◆ WHAT YOU WILL DO
Although the data below holds other lines too, output only those from the line with "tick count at" up to and including the line with "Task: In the", exactly as they appear.

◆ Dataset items
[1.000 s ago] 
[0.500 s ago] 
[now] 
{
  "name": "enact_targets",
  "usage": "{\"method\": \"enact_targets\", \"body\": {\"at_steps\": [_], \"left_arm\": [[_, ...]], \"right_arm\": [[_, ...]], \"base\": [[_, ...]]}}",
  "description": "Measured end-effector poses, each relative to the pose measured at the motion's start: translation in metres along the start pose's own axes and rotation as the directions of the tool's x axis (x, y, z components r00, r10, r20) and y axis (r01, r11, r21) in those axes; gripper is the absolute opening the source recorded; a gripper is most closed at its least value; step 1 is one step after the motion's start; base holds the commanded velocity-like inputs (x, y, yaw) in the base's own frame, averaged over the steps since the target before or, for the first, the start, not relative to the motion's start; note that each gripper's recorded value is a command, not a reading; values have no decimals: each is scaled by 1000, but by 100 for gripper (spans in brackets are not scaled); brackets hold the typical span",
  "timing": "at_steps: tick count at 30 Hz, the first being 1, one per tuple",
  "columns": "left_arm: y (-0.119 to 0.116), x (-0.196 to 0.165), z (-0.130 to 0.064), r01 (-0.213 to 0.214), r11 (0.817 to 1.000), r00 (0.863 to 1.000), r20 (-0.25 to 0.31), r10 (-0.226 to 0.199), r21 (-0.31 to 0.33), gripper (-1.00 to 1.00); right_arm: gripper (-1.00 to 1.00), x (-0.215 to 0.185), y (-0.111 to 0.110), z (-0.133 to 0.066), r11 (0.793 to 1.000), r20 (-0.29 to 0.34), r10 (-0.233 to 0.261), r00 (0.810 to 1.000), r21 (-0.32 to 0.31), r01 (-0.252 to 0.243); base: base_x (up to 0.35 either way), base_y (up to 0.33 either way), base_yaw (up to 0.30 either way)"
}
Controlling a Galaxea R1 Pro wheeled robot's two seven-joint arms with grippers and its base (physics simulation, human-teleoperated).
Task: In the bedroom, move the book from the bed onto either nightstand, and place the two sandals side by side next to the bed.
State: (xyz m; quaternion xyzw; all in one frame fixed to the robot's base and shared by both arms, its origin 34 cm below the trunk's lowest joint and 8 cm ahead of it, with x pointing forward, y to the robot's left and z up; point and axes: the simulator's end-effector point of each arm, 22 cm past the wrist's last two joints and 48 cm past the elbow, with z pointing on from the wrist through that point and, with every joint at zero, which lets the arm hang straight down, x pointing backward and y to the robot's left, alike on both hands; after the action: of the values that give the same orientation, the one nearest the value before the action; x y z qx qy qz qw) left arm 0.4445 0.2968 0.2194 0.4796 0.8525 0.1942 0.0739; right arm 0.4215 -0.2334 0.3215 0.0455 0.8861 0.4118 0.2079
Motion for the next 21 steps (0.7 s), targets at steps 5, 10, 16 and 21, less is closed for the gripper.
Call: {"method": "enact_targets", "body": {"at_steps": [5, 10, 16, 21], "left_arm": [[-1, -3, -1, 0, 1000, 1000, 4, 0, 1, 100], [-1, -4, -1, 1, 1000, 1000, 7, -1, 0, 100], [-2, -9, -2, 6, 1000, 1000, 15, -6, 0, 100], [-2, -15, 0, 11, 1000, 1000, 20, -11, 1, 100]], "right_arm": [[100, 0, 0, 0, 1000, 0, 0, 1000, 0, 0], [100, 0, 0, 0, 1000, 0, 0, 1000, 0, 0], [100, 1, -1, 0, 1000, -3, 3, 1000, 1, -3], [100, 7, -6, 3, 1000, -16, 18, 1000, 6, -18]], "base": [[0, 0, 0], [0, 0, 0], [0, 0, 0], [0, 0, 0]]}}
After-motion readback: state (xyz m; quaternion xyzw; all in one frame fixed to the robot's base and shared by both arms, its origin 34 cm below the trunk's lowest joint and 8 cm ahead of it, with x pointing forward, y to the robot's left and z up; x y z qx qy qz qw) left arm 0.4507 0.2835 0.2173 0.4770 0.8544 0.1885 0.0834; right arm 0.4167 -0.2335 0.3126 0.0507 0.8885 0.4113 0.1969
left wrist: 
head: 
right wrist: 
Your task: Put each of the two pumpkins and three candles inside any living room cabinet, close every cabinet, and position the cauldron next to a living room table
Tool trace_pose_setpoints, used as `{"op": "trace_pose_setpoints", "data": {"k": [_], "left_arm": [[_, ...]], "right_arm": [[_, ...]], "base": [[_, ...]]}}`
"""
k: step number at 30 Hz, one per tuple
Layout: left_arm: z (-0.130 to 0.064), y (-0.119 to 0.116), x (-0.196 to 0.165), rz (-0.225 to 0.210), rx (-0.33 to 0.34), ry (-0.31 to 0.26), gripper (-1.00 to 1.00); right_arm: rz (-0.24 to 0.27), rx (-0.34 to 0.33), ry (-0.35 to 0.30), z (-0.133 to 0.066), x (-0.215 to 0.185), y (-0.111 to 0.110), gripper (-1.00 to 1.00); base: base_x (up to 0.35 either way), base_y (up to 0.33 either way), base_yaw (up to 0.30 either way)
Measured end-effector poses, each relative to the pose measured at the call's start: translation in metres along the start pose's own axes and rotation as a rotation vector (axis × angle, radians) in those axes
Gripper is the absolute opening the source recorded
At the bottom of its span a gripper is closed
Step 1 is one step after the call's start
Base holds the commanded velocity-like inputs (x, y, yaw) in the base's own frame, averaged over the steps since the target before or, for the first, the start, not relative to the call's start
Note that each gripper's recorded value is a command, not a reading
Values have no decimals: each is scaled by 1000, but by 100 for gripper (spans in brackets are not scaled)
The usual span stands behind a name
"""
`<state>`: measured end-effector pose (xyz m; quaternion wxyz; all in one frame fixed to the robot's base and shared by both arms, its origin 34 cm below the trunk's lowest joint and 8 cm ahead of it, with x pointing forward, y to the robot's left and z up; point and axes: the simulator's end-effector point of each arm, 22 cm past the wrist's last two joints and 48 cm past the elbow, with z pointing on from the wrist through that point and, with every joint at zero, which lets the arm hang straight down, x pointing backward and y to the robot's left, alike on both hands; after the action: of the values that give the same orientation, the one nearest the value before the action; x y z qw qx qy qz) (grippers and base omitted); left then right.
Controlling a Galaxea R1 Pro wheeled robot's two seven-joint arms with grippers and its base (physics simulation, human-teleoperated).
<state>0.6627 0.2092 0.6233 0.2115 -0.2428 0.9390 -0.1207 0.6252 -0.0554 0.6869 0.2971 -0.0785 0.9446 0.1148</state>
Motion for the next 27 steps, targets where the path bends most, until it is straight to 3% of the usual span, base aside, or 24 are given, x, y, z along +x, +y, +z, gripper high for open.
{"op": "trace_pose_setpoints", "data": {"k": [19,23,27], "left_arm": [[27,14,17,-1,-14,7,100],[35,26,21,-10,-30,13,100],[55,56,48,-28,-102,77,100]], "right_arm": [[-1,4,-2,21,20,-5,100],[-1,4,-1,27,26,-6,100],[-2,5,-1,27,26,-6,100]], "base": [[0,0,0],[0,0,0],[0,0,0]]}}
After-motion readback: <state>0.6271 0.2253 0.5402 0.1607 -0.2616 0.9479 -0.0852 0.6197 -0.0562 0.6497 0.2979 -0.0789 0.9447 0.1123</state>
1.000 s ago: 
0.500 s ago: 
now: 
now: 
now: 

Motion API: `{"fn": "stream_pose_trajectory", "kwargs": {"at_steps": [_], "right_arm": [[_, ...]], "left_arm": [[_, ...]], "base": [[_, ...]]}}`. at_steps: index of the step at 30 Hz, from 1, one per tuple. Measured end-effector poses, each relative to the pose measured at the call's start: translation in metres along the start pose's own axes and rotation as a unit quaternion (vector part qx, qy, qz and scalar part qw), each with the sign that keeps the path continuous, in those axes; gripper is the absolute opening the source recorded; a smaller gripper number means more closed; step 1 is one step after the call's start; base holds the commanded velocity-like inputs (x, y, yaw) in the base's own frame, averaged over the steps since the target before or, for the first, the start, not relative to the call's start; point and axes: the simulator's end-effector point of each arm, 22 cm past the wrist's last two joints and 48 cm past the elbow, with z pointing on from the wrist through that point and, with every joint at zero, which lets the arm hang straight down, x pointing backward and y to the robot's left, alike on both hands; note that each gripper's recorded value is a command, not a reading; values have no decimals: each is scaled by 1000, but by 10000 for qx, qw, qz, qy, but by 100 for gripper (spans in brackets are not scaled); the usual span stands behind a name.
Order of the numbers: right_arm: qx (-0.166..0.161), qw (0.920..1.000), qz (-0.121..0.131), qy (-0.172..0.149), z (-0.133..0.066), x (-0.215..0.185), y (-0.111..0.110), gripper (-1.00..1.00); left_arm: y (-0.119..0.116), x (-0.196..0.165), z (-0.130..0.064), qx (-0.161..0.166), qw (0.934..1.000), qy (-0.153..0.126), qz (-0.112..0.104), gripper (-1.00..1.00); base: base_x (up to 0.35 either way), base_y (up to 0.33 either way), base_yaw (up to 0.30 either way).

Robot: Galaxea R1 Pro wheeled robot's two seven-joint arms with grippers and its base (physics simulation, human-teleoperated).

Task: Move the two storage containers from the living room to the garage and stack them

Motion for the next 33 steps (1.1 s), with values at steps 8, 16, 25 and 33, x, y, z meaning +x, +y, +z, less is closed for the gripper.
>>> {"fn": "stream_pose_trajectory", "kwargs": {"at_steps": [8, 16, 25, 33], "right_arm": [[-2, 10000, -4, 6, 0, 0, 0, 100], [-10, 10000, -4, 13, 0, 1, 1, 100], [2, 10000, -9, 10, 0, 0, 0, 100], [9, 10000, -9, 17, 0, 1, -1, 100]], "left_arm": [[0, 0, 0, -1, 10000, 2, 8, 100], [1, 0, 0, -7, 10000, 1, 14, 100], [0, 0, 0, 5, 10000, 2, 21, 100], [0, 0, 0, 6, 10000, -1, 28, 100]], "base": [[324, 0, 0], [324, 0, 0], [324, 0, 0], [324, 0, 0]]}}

◆ ANSWER
  "timing": "at_steps: tick count at 30 Hz, the first being 1, one per tuple",
  "columns": "left_arm: y (-0.119 to 0.116), x (-0.196 to 0.165), z (-0.130 to 0.064), r01 (-0.213 to 0.214), r11 (0.817 to 1.000), r00 (0.863 to 1.000), r20 (-0.25 to 0.31), r10 (-0.226 to 0.199), r21 (-0.31 to 0.33), gripper (-1.00 to 1.00); right_arm: gripper (-1.00 to 1.00), x (-0.215 to 0.185), y (-0.111 to 0.110), z (-0.133 to 0.066), r11 (0.793 to 1.000), r20 (-0.29 to 0.34), r10 (-0.233 to 0.261), r00 (0.810 to 1.000), r21 (-0.32 to 0.31), r01 (-0.252 to 0.243); base: base_x (up to 0.35 either way), base_y (up to 0.33 either way), base_yaw (up to 0.30 either way)"
}
Controlling a Galaxea R1 Pro wheeled robot's two seven-joint arms with grippers and its base (physics simulation, human-teleoperated).
Task: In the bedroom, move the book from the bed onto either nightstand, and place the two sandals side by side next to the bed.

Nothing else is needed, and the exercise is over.